Susan hadn't done a lot of writing in the past few years but she was planning to get back to it this year. She was one of the first people I contacted when Joy Sillesen and Joanne Renaud and I came up with the idea for Dark Valentine Magazine. I told her I wanted a story from her. She told me as soon as she felt better she'd put something together. That was in January. She never felt better. And she died today.

And I am so sad. She had so many more stories to write. And I will never get to read them. (Because of course, this is all about me and how I feel because Susan is beyond such mundane feelings now.) I want a cosmic do-over. I want Susan to live out a life surrounded by family and friends and her silly, overweight pug Belle. Surely there's someone on the planet we could do without (the BTK killer? Joseph Kony?)

If there's one lesson to be taken from this it is--don't wait to write your stories. Don't put off your dreams...

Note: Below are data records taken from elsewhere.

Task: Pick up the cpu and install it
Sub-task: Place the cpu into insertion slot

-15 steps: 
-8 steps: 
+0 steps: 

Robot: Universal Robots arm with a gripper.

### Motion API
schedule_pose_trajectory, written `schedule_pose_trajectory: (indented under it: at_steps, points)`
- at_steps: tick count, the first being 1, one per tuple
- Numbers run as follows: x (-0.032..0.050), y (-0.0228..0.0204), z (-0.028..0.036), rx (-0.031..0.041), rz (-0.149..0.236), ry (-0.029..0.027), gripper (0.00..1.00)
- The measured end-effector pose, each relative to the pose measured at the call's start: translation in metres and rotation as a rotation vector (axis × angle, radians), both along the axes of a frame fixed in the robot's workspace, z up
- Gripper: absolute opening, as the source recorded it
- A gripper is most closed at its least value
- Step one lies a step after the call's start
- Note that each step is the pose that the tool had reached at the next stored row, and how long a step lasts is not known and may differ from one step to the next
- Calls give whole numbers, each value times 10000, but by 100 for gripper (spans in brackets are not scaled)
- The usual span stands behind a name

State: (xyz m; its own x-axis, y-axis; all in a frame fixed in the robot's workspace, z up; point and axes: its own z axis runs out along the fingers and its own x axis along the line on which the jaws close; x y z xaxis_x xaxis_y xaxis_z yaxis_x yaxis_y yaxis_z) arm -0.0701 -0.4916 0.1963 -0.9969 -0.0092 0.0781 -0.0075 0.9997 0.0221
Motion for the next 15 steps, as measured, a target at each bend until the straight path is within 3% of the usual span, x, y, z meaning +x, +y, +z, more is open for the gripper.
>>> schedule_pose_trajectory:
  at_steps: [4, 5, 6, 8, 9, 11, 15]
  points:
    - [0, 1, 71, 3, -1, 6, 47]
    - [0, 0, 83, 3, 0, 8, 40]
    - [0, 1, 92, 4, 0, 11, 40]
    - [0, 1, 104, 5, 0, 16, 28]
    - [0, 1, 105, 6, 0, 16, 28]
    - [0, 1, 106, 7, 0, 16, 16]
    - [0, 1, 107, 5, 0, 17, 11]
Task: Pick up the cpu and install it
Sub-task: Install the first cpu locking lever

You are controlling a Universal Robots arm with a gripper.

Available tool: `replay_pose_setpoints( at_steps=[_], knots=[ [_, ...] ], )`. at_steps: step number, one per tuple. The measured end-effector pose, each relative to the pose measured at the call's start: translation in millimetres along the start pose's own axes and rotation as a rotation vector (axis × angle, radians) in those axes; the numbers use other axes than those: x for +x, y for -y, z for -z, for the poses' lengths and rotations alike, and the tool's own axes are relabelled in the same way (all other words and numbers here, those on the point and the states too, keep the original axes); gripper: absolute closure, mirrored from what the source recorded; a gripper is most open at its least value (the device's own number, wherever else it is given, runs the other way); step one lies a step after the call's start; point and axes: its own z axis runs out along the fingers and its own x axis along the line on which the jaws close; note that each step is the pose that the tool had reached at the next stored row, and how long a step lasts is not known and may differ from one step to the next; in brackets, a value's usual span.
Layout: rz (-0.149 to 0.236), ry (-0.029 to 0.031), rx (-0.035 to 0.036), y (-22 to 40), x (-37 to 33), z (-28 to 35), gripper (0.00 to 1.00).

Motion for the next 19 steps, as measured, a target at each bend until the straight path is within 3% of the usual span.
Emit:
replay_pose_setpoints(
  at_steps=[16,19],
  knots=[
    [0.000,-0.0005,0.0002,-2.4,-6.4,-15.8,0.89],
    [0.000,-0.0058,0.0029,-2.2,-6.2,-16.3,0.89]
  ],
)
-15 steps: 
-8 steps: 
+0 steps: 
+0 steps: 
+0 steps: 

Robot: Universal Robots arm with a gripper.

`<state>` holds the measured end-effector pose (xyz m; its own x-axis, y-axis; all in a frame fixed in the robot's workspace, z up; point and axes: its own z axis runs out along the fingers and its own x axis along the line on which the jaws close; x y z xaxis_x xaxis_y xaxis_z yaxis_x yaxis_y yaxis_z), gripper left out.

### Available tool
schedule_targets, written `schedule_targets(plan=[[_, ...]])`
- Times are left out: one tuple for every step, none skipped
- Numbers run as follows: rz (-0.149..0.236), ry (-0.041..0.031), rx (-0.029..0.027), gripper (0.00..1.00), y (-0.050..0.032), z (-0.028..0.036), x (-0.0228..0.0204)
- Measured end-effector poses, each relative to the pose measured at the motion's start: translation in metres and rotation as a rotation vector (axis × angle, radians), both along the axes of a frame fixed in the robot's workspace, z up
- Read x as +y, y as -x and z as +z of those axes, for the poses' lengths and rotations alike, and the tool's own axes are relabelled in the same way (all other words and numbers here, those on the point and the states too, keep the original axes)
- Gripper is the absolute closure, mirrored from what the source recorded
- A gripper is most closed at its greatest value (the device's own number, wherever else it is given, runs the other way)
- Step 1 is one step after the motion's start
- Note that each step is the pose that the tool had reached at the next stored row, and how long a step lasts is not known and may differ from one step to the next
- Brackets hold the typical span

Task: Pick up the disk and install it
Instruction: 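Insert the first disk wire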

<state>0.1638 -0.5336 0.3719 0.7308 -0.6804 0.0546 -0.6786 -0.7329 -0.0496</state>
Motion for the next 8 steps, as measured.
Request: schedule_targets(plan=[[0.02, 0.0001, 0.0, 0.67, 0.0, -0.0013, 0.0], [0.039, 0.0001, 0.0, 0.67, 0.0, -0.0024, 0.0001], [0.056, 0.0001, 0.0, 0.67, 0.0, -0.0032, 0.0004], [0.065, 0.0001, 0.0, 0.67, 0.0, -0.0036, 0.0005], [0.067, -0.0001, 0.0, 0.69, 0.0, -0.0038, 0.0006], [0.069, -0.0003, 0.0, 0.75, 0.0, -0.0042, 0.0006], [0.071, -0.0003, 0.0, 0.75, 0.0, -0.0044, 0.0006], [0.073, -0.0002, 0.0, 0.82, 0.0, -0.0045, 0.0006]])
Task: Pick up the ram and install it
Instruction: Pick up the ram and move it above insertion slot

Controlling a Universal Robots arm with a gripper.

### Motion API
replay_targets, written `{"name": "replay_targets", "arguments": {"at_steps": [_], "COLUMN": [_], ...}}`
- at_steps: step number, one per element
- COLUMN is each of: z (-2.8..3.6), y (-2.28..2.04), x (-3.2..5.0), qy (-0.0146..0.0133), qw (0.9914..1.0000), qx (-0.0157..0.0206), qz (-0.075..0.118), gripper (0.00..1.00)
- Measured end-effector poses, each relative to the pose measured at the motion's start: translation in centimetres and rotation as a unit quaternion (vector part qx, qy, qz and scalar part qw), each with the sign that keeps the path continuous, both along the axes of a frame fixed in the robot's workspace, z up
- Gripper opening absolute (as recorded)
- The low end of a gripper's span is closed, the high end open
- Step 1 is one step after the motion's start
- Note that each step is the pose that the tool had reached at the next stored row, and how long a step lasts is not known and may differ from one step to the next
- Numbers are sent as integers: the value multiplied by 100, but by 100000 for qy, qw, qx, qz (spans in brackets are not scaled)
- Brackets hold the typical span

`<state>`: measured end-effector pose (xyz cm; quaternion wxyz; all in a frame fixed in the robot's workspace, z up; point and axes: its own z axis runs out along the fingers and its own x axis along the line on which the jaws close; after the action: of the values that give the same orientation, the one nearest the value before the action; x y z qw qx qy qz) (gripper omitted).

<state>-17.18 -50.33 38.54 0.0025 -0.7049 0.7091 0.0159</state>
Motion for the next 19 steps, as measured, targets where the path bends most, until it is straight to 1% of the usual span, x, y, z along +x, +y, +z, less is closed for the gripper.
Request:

Wednesday, August 11, 2010

All Due Respect...Check it out

I am the Queen of Craig's List. Since 2007 when I realized the impending Writer's Guild strike was going to impact my income, I've been cruising the writing/editing listings on a daily (sometimes more frequent) basis. (Last year half my income came from jobs sourced on CL. Which amazes me.) Even when I don't have time to keep up with all the blogs I monitor, I'm on CL day in and day out. It's a lot like panning for gold. You have to sift through a lot of dross but sometimes you hit paydirt.

Yesterday there was a call for submissions from All Due Respect, where David Cranmer's story, "The Great Whydini" is up. All Due Respect (ADR) is looking for "old-fashioned pulp crime fiction" and their submission guidelines say it best: We are interested in crime fiction. That means fiction about crime. Not solving crime. Not bemoaning crime. Fiction about people who are criminals and maybe a little bit about why they are criminals, so long as you don't go Dr. Phil on it.

In this case, crime doesn't pay. They apologize for that. But ADR looks like a handsome showcase for a good story about bad people.

Tuesday, August 3, 2010

ThugLit is Taking a Break

Todd Robinson over at has made it official. The current issue is going to be the last for a long while, maybe even forever. He's been at it for five years and now, he says, the crew (Johnny Kneecaps, Lady Detroit, and Big Baby Thug) is taking a break.

The archives will stay live, so you can always browse through the pulptastic stories that were chosen for each issue.

I always admired the site's slogan: Writing about Wrongs.

I guess this is one time when it's more appropriate to say Adieu instead of Au Revoir.

Saturday, July 24, 2010

Weekend Read

iBoy is one of the best books I've read in a long time and it seems to be completely under the radar. It's a coming-of-age story and a super-hero origin story and it's not like anything you've read.

One minute Tommy Hawkins was a normal 16-year-old boy heading off to a friend’s house to talk to her about something and the next thing he knows, someone has called his name and thrown a cell phone from a great height—shattering his skull. The book is set in a gang-infested council flat in England and it is as gritty as, say, the movie Dirty Pretty Things. Bad things happen in this story and the "big bad," a gangster called Howard Ellman, is one of the scariest villains in the YA fiction world.

As Tommy transforms into something not altogether human, the writer does something subtle with point of view that really elevates it above the genre. He doesn't pull punches, but his main character is such a good-hearted kid that we come along for his ride willingly.

If you don't have time to read a novel this weekend, check out Chris Dabnor's flash fiction "The Folly" over at Dark Valentine.

You should also head over to Clarity of Night where a new flash fiction contest is in progress. I have a story up there and so does my good friend John Donald Carlucci. At last count, there were 40-some stories, but they're only 250 words max, so you can gobble them up like chocolates.